DOUGLAS H. CONSTANCE, MARY HENDRICKSON, PHILIP H. HOWARD, AND WILLIAM D.HEFFERNAN


Introduction

In this chapter we examine how the industrialization of agriculture has proceeded over the last thirty years, a process we argue has had negative consequences for farmers and rural communities. We apply a Missouri School of Agrifood Studies framework to the topic of economic concentration in agrifood to inform discussions regarding rural quality of life (Kleiner and Green 2009). Our method is to document economic concentration, provide a framework for interpreting its consequences, and to present accessible information to help farmers, workers, policy makers, and community members make sense of their lived experiences of agribusiness consolidation. We present concentration data for the input, production, processing, and retailing sectors. Our research reveals that the processes of vertical and horizontal integration accelerated during the latter half of the twentieth century, resulting in an oligopolistic market structure whereby a few firms dominate across several commodity sectors at the national and global levels. Vertical integration rationalizes the commodity chains, often to the detriment of producers, and horizontal integration limits producers' access to competitive markets. Agrifood system restructuring means some actors have more power to affect their life chances than other actors. As a result, rural quality of life decreases.

We are interested in farmers' concerns regarding restructuring in the United States and the world. As Bonanno notes in the introduction to this section, farmers and consumers have challenged neoliberal restructuring and consolidation in the agrifood system.

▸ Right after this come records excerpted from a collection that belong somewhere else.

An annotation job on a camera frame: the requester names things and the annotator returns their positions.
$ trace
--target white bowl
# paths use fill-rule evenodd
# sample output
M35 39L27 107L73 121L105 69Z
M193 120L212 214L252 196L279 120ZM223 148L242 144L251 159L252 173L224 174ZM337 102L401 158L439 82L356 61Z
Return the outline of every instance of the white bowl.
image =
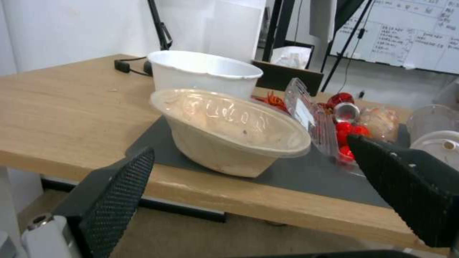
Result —
M291 117L229 95L193 89L154 92L177 148L225 174L257 177L279 157L307 153L308 132Z
M263 71L221 56L188 51L157 51L148 55L156 90L194 88L249 99Z

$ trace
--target gray mat
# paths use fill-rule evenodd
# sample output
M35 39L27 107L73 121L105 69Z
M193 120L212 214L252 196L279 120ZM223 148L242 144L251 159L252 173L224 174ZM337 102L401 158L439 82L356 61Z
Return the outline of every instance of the gray mat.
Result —
M409 145L409 135L406 131L406 126L403 124L399 128L399 140L397 144L401 146ZM278 159L271 167L254 179L234 177L214 172L188 159L175 147L169 125L164 117L159 118L147 129L129 147L126 155L132 155L146 146L152 146L155 149L155 162L159 164L352 202L389 207L368 183L366 178L351 174L349 170L337 166L333 158L326 157L314 146L311 147L310 152L305 156Z

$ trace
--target clear plastic cup
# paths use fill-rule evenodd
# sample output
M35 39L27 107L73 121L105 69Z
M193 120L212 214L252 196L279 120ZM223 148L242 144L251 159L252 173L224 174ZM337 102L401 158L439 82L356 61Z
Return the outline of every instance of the clear plastic cup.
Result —
M430 105L413 112L406 123L411 143L435 131L459 131L459 112L443 106Z

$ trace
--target bowl rim
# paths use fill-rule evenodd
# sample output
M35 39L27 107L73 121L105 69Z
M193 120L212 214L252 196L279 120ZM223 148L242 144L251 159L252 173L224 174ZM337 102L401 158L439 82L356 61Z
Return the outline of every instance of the bowl rim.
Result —
M263 113L268 113L272 117L276 117L277 119L282 119L286 123L289 123L292 127L295 128L295 130L300 132L300 134L303 136L305 140L303 144L299 144L298 148L286 150L286 149L269 148L269 147L263 147L263 146L243 144L228 136L217 134L212 131L205 131L193 125L192 123L189 123L186 120L182 120L173 115L170 115L168 112L164 110L163 107L161 107L161 105L159 105L158 103L155 103L154 99L158 98L160 94L164 94L165 92L168 92L168 91L169 92L179 91L179 92L186 92L186 93L198 93L198 94L205 94L205 95L216 95L217 97L220 97L220 98L227 98L227 99L231 99L232 101L246 104L248 106L251 106L252 108L261 110ZM309 132L298 121L294 120L293 118L291 118L290 116L286 114L282 114L279 111L271 109L270 107L265 107L263 105L259 105L254 102L246 101L246 100L239 99L239 98L234 98L228 94L223 94L223 93L218 93L218 92L213 92L213 91L206 91L206 90L197 90L197 89L163 89L163 90L155 91L150 95L150 105L156 108L157 110L159 110L161 114L164 115L166 118L172 118L173 120L176 120L180 123L184 123L192 127L193 129L198 130L206 135L212 136L213 138L216 138L217 140L221 142L224 141L225 144L231 144L235 148L243 149L248 152L254 152L257 154L272 156L272 157L297 157L297 156L301 156L303 153L306 153L306 151L311 146L311 136L309 135Z
M183 68L178 68L176 66L164 64L162 62L158 62L158 61L154 60L154 57L159 56L159 55L165 55L168 52L169 53L178 53L178 54L180 54L180 53L187 53L187 54L191 53L191 54L194 54L194 55L210 56L210 57L215 58L215 59L220 59L220 60L228 61L228 62L231 62L231 63L236 63L236 64L239 64L239 65L242 65L242 66L245 66L245 67L249 67L250 69L255 69L255 70L257 70L258 73L252 74L252 75L229 75L229 74L217 74L217 73L207 73L207 72L193 72L193 71L190 71L190 70L186 70L186 69L183 69ZM184 73L209 75L209 76L218 77L218 78L225 78L225 79L257 79L257 78L260 78L261 76L263 76L263 70L258 68L258 67L256 67L256 66L254 66L254 65L252 65L252 64L249 64L249 63L246 63L246 62L242 62L242 61L239 61L239 60L236 60L236 59L232 59L232 58L227 58L227 57L223 57L223 56L216 56L216 55L200 53L200 52L180 51L180 50L161 50L161 51L155 51L155 52L152 52L152 53L148 54L147 58L148 58L148 61L150 61L150 63L155 63L155 64L157 64L159 66L170 68L170 69L174 69L174 70L178 70L178 71L181 71L181 72L184 72Z

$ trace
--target whiteboard
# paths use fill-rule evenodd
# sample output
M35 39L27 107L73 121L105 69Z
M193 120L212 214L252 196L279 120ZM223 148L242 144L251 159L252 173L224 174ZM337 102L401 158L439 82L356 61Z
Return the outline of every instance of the whiteboard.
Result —
M336 33L330 54L341 52L363 7ZM368 12L360 23L363 27ZM350 57L358 30L344 53ZM353 59L407 69L459 73L459 0L374 0Z

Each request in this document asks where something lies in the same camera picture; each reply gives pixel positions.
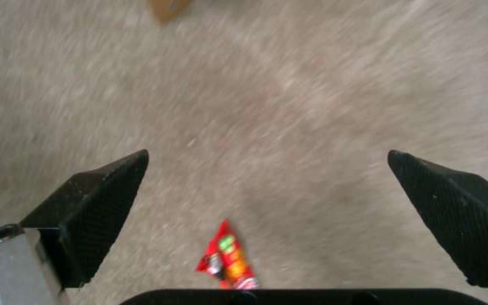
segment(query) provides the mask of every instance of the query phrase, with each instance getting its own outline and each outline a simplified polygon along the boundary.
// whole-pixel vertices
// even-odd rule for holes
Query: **beige carpet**
[[[225,217],[265,288],[465,283],[389,149],[488,178],[488,0],[0,0],[0,224],[74,172],[150,167],[76,304],[215,288]]]

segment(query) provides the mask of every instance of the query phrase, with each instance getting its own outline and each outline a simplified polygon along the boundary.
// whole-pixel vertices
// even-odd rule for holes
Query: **cardboard piece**
[[[186,9],[191,0],[148,0],[148,2],[157,21],[164,25]]]

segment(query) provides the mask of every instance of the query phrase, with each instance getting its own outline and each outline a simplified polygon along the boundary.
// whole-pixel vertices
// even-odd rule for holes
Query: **screw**
[[[24,230],[19,224],[8,224],[0,227],[0,243],[23,234]]]

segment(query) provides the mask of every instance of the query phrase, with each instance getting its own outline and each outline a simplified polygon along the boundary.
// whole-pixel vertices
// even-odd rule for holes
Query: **snack wrapper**
[[[205,255],[197,265],[198,272],[206,272],[220,281],[222,288],[259,288],[242,246],[229,221],[224,220],[210,241]]]

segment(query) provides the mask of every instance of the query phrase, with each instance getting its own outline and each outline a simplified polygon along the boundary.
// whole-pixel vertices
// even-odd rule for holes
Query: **red plastic packet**
[[[259,288],[235,233],[224,220],[196,269],[220,280],[222,288]]]

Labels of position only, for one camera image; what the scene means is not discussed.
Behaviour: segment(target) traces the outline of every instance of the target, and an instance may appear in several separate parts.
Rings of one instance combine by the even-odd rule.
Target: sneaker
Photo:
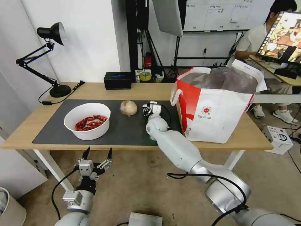
[[[289,110],[288,112],[289,112],[289,113],[292,113],[293,111],[292,111],[292,110]],[[293,122],[298,122],[298,120],[297,120],[297,119],[294,119]]]
[[[255,118],[263,118],[266,115],[264,114],[263,110],[262,110],[262,106],[261,105],[256,105],[254,106],[251,111],[253,110],[254,116]]]
[[[286,122],[287,124],[295,124],[296,122],[298,122],[297,119],[294,119],[291,116],[291,111],[289,110],[277,110],[273,112],[273,115],[281,119],[282,121]]]

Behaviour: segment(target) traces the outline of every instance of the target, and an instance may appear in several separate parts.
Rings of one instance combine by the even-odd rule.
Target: computer screen
[[[257,55],[279,63],[301,63],[301,14],[281,12]]]

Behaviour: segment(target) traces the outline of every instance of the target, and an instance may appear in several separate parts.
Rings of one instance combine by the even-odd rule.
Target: onion
[[[120,111],[128,116],[134,115],[137,112],[137,105],[133,101],[125,100],[120,105]]]

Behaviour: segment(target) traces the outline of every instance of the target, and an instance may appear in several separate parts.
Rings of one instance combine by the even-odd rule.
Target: white trash can
[[[8,195],[7,205],[0,216],[1,226],[22,226],[26,219],[26,210],[6,190],[0,187],[0,191]]]

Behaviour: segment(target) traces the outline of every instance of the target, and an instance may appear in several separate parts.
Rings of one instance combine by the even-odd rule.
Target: whiteboard
[[[248,30],[265,22],[275,0],[188,0],[184,31]]]

Farmers' movements have resisted agribusiness market power by making claims on the government. The recent US Department of Agriculture and US Department of Justice (USDA/USDOJ) antitrust hearings are the latest examples. Despite these efforts, economic concentration continues.


Economic Concentration in Agrifood Systems

We have researched the relationship between economic concentration of agrifood systems and rural quality of life for forty years, beginning with Heffernan's (1972) study of poultry production in Union Parish, Louisiana. His goal was to understand how the structure of the industry impacted community in historically poor areas. Despite major investments from poultry growers and the largest agricultural sales in the state, Union Parish remained a persistent poverty county from the 1960s to 1999 (Hendrickson et al. 2008a). How could this happen? Horizontal and vertical integration in the food system reduced returns to communities as returns to capital and management flowed to corporate headquarters, thereby reducing rural quality of life (Heffernan 1982; 1984). Farmers were caught betwixt and between powerful input suppliers and processors (Martinson and Campbell 1980).

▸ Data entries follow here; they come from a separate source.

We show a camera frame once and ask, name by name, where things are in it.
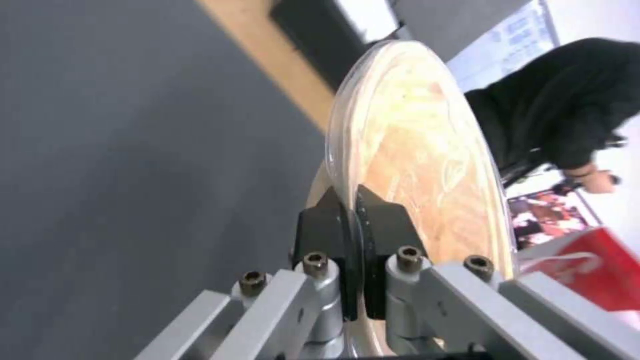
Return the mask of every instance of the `hand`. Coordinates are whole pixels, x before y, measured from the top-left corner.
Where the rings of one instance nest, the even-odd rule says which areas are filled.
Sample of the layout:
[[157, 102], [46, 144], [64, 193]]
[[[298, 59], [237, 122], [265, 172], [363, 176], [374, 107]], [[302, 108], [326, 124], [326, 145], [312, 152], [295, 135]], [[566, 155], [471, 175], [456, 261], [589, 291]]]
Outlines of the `hand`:
[[611, 174], [606, 170], [599, 170], [580, 179], [584, 189], [589, 193], [612, 193], [615, 191]]

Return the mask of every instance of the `red bag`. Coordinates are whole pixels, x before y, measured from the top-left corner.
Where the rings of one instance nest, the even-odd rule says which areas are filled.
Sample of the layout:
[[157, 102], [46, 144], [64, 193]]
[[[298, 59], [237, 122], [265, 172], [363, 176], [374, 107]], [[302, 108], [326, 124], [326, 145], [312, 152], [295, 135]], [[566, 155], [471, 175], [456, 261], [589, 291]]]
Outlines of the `red bag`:
[[522, 274], [542, 271], [607, 311], [640, 314], [640, 263], [605, 228], [526, 249], [518, 260]]

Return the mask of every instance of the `black jacket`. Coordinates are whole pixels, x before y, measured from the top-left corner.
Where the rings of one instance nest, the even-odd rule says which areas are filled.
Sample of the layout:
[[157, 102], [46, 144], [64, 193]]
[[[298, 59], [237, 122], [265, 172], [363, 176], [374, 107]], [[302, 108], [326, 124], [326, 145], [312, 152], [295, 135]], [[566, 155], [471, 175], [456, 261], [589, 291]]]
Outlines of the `black jacket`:
[[579, 40], [465, 96], [499, 168], [538, 147], [559, 168], [579, 168], [640, 111], [640, 44]]

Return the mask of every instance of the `poster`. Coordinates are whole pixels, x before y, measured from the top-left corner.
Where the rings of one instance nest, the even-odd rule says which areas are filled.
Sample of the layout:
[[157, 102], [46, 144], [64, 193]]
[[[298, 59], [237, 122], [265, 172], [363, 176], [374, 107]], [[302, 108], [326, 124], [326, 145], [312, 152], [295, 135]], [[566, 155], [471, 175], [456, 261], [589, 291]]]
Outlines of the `poster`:
[[576, 192], [544, 190], [509, 199], [508, 204], [518, 250], [600, 225]]

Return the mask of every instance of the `gray wall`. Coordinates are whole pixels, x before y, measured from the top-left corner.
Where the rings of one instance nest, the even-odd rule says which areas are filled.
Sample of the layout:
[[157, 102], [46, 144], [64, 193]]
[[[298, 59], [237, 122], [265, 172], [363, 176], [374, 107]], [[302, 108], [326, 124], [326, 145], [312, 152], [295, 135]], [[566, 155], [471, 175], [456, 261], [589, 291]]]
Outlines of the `gray wall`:
[[530, 0], [395, 0], [397, 18], [416, 40], [449, 61]]
[[286, 265], [322, 136], [194, 3], [5, 0], [0, 51], [0, 358], [132, 358]]

Agrifood consolidation accelerated during the 1980s as the government embraced neoliberalism and loosened antitrust enforcement activities. This shift created a surge of mergers and acquisitions across all sectors of the economy, but particularly in agricultural production and processing (Heffernan and Constance 1994; Heffernan, Hendrickson, and Gronski 1999). This trend toward increased vertical and horizontal integration diffused globally, resulting in a global poultry agrifood complex (Constance and Heffernan 1991), a pattern repeated in the hog industry (Bonanno and Constance 2006; Constance, Kleiner, and Rikoon 2003).

The Missouri School method is to document agribusiness concentration by reporting the market shares in major agricultural commodities in CR4 tables (CR4 is the combined market share of the top four firms in each market). We gleaned the data from trade journals, company annual reports, government reports, and financial newspapers, among other sources. As global concentration became apparent, our research expanded into a global network of rural social scientists loosely linked through the Agribusiness Accountability Initiative (Gronski and Glenna 2009).

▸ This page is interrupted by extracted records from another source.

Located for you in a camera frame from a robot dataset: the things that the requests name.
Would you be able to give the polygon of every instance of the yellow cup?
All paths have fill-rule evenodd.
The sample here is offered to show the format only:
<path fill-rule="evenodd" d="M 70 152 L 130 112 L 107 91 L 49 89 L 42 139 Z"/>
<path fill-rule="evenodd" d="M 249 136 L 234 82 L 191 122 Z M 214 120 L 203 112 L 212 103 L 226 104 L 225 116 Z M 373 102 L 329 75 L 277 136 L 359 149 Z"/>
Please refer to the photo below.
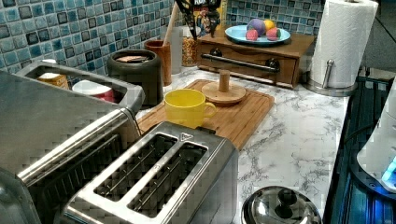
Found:
<path fill-rule="evenodd" d="M 196 90 L 182 89 L 169 91 L 165 95 L 165 112 L 168 121 L 190 128 L 201 126 L 204 118 L 211 118 L 216 114 L 216 107 L 205 102 L 205 96 Z M 206 114 L 205 108 L 213 108 Z"/>

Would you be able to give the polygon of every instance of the white marble surface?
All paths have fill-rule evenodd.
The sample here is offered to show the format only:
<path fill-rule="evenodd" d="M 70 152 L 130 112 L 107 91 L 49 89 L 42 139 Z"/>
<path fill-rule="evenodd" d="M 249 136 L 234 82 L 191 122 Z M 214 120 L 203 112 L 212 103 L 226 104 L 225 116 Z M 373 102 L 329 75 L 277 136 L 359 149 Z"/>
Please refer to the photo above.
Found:
<path fill-rule="evenodd" d="M 196 79 L 219 80 L 219 75 L 184 68 L 172 75 L 168 92 Z M 231 82 L 275 97 L 275 104 L 239 153 L 238 205 L 267 186 L 295 189 L 308 197 L 323 215 L 330 188 L 348 98 L 323 96 L 298 85 L 287 90 L 239 78 Z M 148 110 L 137 114 L 140 118 Z"/>

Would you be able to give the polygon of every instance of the paper towel roll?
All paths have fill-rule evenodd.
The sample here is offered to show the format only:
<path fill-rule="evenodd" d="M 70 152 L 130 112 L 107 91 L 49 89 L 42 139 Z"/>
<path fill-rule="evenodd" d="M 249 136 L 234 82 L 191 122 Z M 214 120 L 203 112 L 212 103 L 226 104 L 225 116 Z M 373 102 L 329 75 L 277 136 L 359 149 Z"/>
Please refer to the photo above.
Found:
<path fill-rule="evenodd" d="M 327 61 L 334 60 L 328 86 L 346 88 L 355 83 L 378 3 L 369 0 L 327 0 L 312 58 L 311 78 L 324 81 Z"/>

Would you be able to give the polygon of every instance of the bamboo tray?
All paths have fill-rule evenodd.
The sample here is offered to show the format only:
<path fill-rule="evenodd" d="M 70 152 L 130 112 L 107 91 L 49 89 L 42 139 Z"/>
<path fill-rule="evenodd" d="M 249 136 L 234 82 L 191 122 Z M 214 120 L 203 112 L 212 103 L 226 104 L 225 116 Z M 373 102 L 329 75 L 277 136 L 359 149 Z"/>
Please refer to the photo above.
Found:
<path fill-rule="evenodd" d="M 200 91 L 209 80 L 198 79 L 186 89 Z M 230 139 L 239 150 L 249 137 L 256 131 L 259 124 L 274 104 L 274 97 L 247 89 L 245 98 L 237 105 L 216 105 L 218 112 L 210 119 L 204 119 L 204 128 L 215 130 L 216 135 Z M 155 106 L 150 112 L 139 119 L 138 125 L 142 133 L 150 127 L 166 120 L 164 102 Z"/>

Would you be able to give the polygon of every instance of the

We are interested in the top four firms in a specific market for two reasons. First, institutional economists generally agree that when four firms control more than 40 percent of a market the oligopolistic/oligopsonistic structure confers market power to those firms (Breimyer 1965; Connor et al. 1984). Second, the theory of small group behavior indicates that actors in small groups inform their own actions through observation of other actors, rather than through openly discussing actions with others (Olson 1965). We recognize that CR4 is an imperfect assessment of power relationships within a particular commodity (James, Hendrickson, and Howard 2013), but the value of the method is the documentation of the dominant players in and across particular commodities that helps people understand the reach of corporate actors. Until recently our CR4 tables were the only organized source of up-to-date statistics on the oligopolistic structure of agricultural markets. Due to pressure from agricultural groups, the USDA-Grain Inspection, Packers, and Stockyards Administration (GIPSA) now provides current information on CR4 ratios. Our major contribution remains the identification of the top firms by name to document the progress of cross-commodity integration. For instance, Table 1.1 reveals that Tyson provides a full array of protein — beef, pork, and broilers — while Cargill produces and processes meats, provides feed, and trades and processes corn and soybeans. Another major contribution of the Missouri School has been the documentation of concentration trends in alternative markets such as organics (Howard 2009a).


HORIZONTAL INTEGRATION

We focused initially on major grain and livestock commodities, and then expanded to include input markets, food retailing, and organics. Over twenty years of CR4 data reveal clear trends. First, horizontal integration is a key component of agrifood system restructuring. Table 1.1 reveals that almost all commodities show increases in CR4 ratios from 1990 and 2011, which is primarily due to acquisitions and mergers among dominant players. We see the same process in grains and protein, where certain actors dominate across several commodities. For instance, in 1999 the top four beef packers were IBP (absorbed in 2001 by Tyson), ConAgra (now JBS, the world's largest meat company and top beef packer), Cargill, and Farmland National Beef Packing Company (a cooperative that has dissolved with packing operations, now just National Beef), with a CR4 of 79 percent. In beef, horizontal integration means that farmers and ranchers have fewer choices when they sell their cattle.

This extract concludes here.